> WHAT YOU ARE ASKED TO DO
This exercise calls for the data below to be retyped exactly, minus any images.

> GIVEN DATA
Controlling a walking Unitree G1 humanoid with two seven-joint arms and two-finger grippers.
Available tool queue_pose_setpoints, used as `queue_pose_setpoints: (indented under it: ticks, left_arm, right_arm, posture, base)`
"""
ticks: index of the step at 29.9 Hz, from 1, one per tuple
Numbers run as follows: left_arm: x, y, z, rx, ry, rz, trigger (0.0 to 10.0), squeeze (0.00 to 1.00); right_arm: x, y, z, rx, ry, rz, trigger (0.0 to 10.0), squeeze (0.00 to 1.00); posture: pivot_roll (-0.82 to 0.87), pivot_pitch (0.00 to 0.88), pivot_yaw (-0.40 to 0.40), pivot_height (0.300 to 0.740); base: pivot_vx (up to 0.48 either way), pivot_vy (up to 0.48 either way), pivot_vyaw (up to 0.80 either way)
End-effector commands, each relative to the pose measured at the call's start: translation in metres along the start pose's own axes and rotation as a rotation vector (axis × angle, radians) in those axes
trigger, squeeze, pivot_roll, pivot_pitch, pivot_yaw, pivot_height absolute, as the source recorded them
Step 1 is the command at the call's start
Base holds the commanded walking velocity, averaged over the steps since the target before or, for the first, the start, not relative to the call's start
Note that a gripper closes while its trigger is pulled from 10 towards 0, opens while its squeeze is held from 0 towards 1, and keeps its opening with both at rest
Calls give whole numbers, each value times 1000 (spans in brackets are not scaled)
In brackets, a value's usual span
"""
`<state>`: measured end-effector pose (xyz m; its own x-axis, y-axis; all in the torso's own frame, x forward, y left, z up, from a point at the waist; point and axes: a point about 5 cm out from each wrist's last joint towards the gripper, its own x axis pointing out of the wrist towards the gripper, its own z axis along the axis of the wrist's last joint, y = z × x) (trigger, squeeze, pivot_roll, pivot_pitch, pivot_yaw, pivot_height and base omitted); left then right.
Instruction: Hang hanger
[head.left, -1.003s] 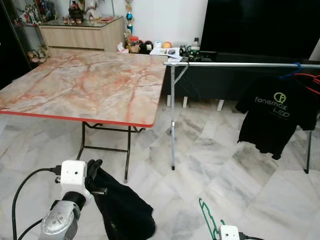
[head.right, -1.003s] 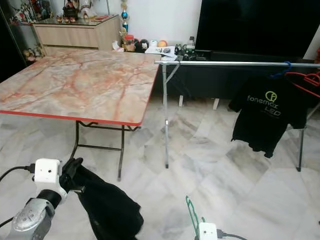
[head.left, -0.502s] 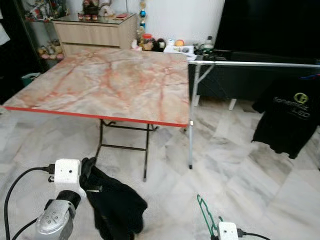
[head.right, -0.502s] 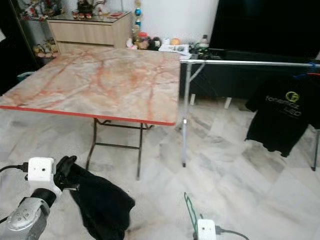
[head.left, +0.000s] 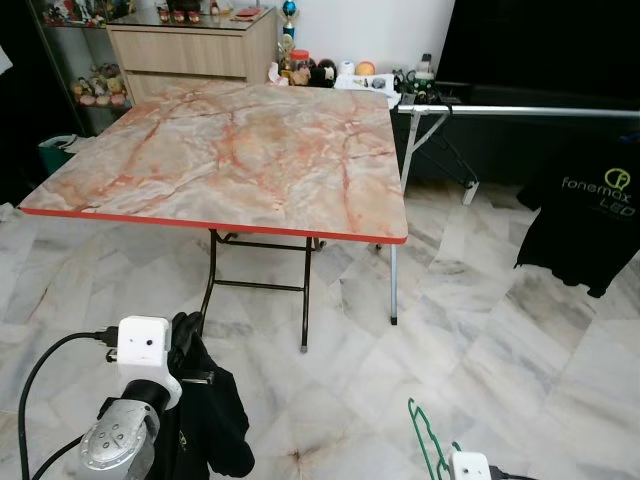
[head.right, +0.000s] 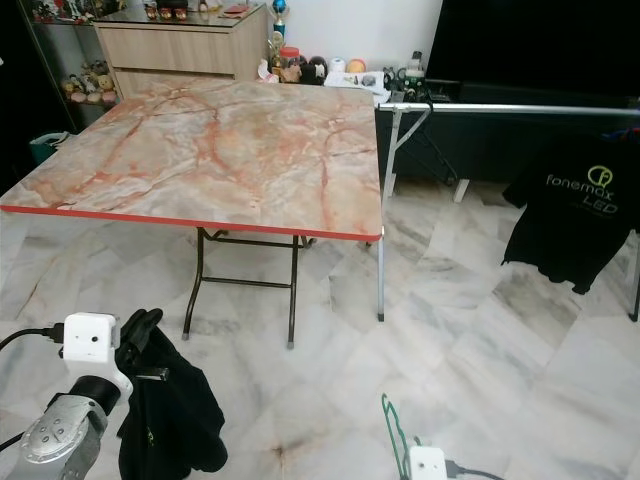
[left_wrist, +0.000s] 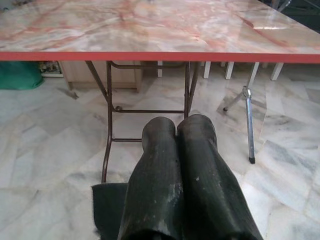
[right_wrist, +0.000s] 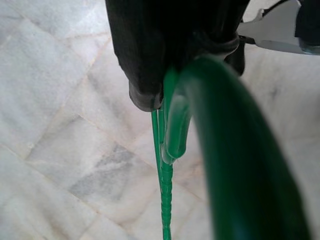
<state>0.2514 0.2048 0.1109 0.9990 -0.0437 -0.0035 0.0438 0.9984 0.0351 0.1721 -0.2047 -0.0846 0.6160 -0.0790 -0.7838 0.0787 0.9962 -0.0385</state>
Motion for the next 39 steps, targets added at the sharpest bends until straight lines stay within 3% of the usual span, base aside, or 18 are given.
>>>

> COMPLETED EXERCISE
Controlling a walking Unitree G1 humanoid with two seven-joint arms and two-finger grippers.
Available tool queue_pose_setpoints, used as `queue_pose_setpoints: (indented under it: ticks, left_arm, right_arm, posture, base)`
"""
ticks: index of the step at 29.9 Hz, from 1, one per tuple
Numbers run as follows: left_arm: x, y, z, rx, ry, rz, trigger (0.0 to 10.0), squeeze (0.00 to 1.00); right_arm: x, y, z, rx, ry, rz, trigger (0.0 to 10.0), squeeze (0.00 to 1.00); posture: pivot_roll (-0.82 to 0.87), pivot_pitch (0.00 to 0.88), pivot_yaw (-0.40 to 0.40), pivot_height (0.300 to 0.740); base: pivot_vx (up to 0.48 either way), pivot_vy (up to 0.48 either way), pivot_vyaw (up to 0.80 either way)
End-effector commands, each relative to the pose measured at the call's start: translation in metres along the start pose's own axes and rotation as a rotation vector (axis × angle, radians) in those axes
trigger, squeeze, pivot_roll, pivot_pitch, pivot_yaw, pivot_height absolute, as the source recorded them
Step 1 is the command at the call's start
Base holds the commanded walking velocity, averaged over the steps since the target before or, for the first, the start, not relative to the call's start
Note that a gripper closes while its trigger is pulled from 10 towards 0, opens while its squeeze is held from 0 towards 1, and keeps its opening with both at rest
Calls give whole numbers, each value times 1000 (spans in brackets are not scaled)
In brackets, a value's usual span
"""
`<state>`: measured end-effector pose (xyz m; its own x-axis, y-axis; all in the torso's own frame, x forward, y left, z up, from a point at the waist; point and axes: a point about 5 cm out from each wrist's last joint towards the gripper, its own x axis pointing out of the wrist towards the gripper, its own z axis along the axis of the wrist's last joint, y = z × x) (trigger, squeeze, pivot_roll, pivot_pitch, pivot_yaw, pivot_height and base omitted); left then right.
Instruction: Hang hanger
[head.left, -1.003s] 
[head.right, -1.003s] 
[head.left, -0.502s] 
[head.right, -0.502s] 
[head.left, +0.000s] 
[head.right, +0.000s] 
[left_wrist, +0.000s] 
[right_wrist, +0.000s] 
<state>0.2514 0.2048 0.1109 0.9990 -0.0437 -0.0035 0.0438 0.9984 0.0351 0.1721 -0.2047 -0.0846 0.6160 -0.0790 -0.7838 0.0787 0.9962 -0.0385</state>
Motion for the next 39 steps, targets added at the sharpest bends until straight lines stay within 3% of the usual span, base aside, or 18 are given.
>>>

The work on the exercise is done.